Алексей гнал прочь от себя эти видения, но избавиться от них не мог, слишком горестным было то, что виделось за строками документов о расправах карателей, за словами очевидцев, уцелевших в те страшные дни.

Целые заросли коричневых колючек, и цветы на них гнилые, это не цветы даже, а плесень, пожирающая все живое.

Он однажды рассказал об этом неотступном видении Гере, ему надо было с кем-то поделиться своими мыслями, а Гера за последние месяцы стала ему, как это ни было для него странно, близким человеком.

Гера вообще как-то неожиданно изменилась: меньше стала «пылить», то есть вспыхивать по пустякам, иногда, разговаривая с Алексеем, вдруг замолкала. Домой к себе Алексея она больше не приглашала. Однажды равнодушно сообщила, что у мамы в универмаге была ревизия, все обошлось благополучно, полный ажур.

— Вот видишь, — обрадовался Алексей.

— Вижу впереди кошмары и катастрофы, — с болью сказала Гера. — Вот так-то, мой дорогой сыщик. Сейчас только затишье…

Она тихо, с грустью напела:

Не терплю тишины,

В ней печаль и тоска,

Звуки траурных маршей

И слякоть ненастья.

Поди прочь, тишина,

Уходи!

Еще светит звезда

Моего ненадежного счастья…

— Слова и музыка мои, — как обычно, прокомментировала девушка.

— Чего это ты такая? — наконец заметил Алексей ее душевную неустроенность.

— Пора взрослеть и… умнеть, — неопределенно ответила она.

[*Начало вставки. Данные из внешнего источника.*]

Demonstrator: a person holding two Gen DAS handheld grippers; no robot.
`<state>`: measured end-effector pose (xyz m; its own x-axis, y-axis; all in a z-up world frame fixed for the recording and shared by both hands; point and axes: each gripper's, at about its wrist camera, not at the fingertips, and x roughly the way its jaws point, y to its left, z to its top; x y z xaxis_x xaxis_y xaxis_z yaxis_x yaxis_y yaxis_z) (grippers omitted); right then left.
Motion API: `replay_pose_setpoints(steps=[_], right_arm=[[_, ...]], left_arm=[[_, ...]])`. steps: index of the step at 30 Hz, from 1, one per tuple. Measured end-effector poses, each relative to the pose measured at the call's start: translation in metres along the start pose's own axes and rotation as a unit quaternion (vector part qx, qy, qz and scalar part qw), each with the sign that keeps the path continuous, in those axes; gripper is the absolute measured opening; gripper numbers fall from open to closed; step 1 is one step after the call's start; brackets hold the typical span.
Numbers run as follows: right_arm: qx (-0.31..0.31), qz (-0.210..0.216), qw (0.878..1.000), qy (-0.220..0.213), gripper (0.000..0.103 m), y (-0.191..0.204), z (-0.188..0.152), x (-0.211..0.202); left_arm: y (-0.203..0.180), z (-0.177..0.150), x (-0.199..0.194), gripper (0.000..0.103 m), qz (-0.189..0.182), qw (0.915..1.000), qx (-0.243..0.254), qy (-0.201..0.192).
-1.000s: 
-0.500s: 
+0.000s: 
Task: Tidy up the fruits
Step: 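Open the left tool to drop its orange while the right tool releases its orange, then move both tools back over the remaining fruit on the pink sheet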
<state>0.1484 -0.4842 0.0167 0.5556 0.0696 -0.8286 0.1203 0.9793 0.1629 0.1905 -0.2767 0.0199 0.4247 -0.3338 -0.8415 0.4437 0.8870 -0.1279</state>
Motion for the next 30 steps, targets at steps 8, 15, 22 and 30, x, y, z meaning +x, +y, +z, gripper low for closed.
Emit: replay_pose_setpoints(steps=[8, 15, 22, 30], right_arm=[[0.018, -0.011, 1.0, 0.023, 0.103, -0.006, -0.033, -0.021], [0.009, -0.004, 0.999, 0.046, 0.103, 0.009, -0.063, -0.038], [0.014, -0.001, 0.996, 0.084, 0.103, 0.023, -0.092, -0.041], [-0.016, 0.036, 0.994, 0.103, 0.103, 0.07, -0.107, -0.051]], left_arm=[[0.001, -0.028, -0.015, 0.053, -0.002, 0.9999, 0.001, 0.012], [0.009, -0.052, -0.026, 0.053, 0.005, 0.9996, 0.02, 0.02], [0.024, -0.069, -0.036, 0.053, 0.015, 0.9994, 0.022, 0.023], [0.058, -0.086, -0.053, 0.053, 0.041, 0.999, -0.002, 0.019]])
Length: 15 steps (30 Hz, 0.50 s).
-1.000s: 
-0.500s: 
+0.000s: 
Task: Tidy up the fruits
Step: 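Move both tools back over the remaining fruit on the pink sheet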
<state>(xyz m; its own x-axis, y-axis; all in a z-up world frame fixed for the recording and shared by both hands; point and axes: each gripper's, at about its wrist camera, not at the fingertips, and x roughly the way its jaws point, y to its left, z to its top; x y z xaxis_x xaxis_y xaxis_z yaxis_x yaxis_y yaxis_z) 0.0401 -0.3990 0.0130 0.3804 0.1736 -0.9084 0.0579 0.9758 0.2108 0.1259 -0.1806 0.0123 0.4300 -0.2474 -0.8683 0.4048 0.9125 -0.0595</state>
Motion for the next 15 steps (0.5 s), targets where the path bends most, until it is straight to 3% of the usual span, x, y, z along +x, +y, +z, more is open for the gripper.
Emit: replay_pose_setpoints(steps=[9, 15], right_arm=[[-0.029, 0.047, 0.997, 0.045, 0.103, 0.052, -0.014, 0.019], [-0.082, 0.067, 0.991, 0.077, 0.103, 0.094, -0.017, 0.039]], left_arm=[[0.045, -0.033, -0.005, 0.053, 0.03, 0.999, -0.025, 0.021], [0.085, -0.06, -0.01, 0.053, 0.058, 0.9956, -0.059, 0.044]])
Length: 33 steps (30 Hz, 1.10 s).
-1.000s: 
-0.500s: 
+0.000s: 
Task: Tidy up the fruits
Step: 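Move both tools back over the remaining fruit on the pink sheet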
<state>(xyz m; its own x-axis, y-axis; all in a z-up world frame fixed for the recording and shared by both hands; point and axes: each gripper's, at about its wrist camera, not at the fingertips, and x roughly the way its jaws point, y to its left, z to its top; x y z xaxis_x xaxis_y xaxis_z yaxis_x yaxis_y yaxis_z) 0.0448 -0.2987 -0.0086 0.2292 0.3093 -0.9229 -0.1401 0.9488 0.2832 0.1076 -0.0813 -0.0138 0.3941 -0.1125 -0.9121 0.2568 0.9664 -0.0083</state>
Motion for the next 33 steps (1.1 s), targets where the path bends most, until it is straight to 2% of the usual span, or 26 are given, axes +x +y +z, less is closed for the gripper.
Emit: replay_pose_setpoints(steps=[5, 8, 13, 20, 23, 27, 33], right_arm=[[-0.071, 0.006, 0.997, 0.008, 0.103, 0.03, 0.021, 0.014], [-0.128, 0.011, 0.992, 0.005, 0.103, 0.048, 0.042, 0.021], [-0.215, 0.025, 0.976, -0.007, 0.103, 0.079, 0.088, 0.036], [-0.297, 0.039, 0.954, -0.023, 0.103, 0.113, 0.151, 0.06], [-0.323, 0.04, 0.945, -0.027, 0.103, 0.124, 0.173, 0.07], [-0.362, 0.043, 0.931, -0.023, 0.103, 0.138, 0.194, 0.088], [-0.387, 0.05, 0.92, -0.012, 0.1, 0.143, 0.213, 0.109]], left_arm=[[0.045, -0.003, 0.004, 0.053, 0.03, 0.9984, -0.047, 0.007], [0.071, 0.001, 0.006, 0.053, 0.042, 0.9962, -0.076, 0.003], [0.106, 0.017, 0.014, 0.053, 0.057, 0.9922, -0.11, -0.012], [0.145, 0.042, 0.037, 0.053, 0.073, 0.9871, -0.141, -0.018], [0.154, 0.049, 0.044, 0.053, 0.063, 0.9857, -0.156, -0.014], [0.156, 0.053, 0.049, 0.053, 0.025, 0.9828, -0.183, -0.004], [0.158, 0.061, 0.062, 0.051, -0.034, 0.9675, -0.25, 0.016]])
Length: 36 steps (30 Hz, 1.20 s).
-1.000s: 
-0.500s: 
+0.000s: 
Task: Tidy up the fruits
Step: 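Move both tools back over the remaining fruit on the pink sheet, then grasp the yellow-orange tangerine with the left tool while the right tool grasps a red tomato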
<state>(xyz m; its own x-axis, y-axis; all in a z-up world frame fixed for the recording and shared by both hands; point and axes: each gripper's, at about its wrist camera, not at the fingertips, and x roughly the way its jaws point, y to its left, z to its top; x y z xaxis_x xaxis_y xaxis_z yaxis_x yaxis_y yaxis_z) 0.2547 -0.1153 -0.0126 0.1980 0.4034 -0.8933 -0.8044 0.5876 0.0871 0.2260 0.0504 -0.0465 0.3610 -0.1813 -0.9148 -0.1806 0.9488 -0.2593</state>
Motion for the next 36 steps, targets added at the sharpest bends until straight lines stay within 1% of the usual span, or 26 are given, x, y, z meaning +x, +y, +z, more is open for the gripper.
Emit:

Вскоре Ганс прислал обстоятельное письмо. В нем он рассказал о двух своих встречах… с Ирмой Раабе.

«В предыдущем письме я тебе сообщил, — писал Ганс, — что на нашу демонстрацию напали молодые неонацисты и командовала ими твоя «знакомая» по Парижу Ирма Раабе. Выяснил я это следующим образом…»

Отлежавшись немного после потасовки, Ганс вместе со своими друзьями решил выяснить, кто же все-таки была та белокурая истеричка, которая так решительно предводительствовала у «коричневых». Особого труда это не составило — молодые наци проводили сборища открыто, у них были излюбленные пивные и дискотеки. Вскоре Гансу назвали имя — Ирма Раабе. Он тут же вспомнил рассказ Алексея о стычке на парижской улице — в газетной заметке по этому поводу тоже речь шла об Ирме Раабе. Оба происшествия были окрашены в «коричневые» тона. Но, писал Ганс, ему и в голову не могло прийти, что может существовать связь между этой Ирмой и той, которая писала письма капитану Адабашу. Ведь какая толща времени разделила их! А мы, философствовал Ганс, склонны мыслить очень определенно: прошлое есть прошлое, хранилище воспоминаний.

Но в любом случае следовало познакомиться с этой воинственной неонацисткой.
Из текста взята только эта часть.